Yes. It's always possible, if $s,t$ are at hamming distance one from each other. Let $s,t$ be your two strings at distance one from each other. Then there exists a Gray code sequence where they are adjacent in the Gray code sequence, say $s$ appears right before $t$. Now you immediately obtain a valid solution. Find where $t$ appears in the Gray code sequence, and start going through strings in the Gray code sequence until you get back to $s$. This will have the property you want, as a Gray code sequence is a cyclic sequence where every adjacent pair of strings has hamming distance one.

How do you find that Gray code sequence? There are many possible methods, but here's one easy one. Note that if you have a mapping $f$ on strings that permutes the order of the bits, and you apply $f$ to each element of a Gray code sequence, you obtain another Gray code sequence. The same is true for a mapping $g(x)=x\oplus c$ that xors the input with a constant string $c$. These two facts are enough. Start with any Gray code sequence of your choice; let its first two strings be $a,b$. Let $s,t$ be your two strings that have Hamming distance one. Now you can choose $f,g$ so that $g(f(a))=s$ and $g(f(b))=t$ (namely, choose $f$ to move the bit position where $s,t$ differ to the bit position where $a,b$ differ; and then choose $g(x)=f(a) \oplus s$). This choice of $f,g$ induces a new Gray code sequence: you start with your original Gray code sequence, and apply $f$ to each element of it, then apply $g$ to the result of it. The result is a new Gray code sequence whose first two elements are $s,t$. Thus, if you can iterate through the original Gray code sequence, you now have an easy way to iterate through the new Gray code sequence: you just start iterating at its 3rd element, skipping its first two elements (which will be $s,t$).

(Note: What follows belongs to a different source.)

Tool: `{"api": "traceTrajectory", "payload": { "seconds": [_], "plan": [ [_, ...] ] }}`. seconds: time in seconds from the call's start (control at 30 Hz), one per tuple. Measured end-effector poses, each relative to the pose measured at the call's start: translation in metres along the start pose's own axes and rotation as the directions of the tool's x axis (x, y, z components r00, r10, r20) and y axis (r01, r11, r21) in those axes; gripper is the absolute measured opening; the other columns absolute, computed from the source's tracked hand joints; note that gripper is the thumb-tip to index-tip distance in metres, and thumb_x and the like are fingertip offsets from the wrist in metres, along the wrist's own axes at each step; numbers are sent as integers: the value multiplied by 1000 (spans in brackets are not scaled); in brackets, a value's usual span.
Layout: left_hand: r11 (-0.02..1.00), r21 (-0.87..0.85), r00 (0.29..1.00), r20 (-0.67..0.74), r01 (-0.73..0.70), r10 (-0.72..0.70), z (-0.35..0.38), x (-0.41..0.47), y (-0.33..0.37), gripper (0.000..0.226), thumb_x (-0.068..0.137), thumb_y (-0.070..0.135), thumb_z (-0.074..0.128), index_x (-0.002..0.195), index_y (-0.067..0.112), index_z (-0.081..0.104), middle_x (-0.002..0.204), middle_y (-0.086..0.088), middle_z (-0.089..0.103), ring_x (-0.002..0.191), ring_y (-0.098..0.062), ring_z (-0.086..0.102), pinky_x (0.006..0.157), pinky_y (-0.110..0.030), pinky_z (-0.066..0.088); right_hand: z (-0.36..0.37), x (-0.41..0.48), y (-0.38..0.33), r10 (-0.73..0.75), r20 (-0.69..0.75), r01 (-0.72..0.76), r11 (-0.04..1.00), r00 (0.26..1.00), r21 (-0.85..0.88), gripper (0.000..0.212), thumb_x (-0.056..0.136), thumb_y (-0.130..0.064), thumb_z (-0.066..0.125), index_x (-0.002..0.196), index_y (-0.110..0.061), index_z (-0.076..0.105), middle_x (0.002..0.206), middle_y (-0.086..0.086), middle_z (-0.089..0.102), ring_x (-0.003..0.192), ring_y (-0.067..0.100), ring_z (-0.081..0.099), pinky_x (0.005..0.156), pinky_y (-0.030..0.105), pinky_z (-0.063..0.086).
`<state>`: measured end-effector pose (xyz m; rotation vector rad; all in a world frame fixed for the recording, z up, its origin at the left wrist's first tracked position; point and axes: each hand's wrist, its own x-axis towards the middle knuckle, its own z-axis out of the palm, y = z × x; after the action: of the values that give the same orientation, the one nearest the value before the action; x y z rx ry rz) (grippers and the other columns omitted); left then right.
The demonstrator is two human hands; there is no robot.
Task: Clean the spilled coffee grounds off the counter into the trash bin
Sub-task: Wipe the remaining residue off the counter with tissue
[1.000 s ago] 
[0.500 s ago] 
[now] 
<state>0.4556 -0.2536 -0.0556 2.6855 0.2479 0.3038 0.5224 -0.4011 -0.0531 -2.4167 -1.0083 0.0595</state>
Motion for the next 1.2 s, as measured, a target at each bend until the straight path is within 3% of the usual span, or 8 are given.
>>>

The requirement that $s,t$ have Hamming distance one is critical, as otherwise there is a trivial counterexample. Consider 2-bit strings. Suppose the two strings you already have are 00 and 11. Then you want to visit the two strings 01 and 10. However, it doesn't matter what order you visit them in: you won't obtain a solution of the form you want. In particular, there are only two possible sequences (01,10 or 10,01), and neither one has the hamming-distance-one property you wanted.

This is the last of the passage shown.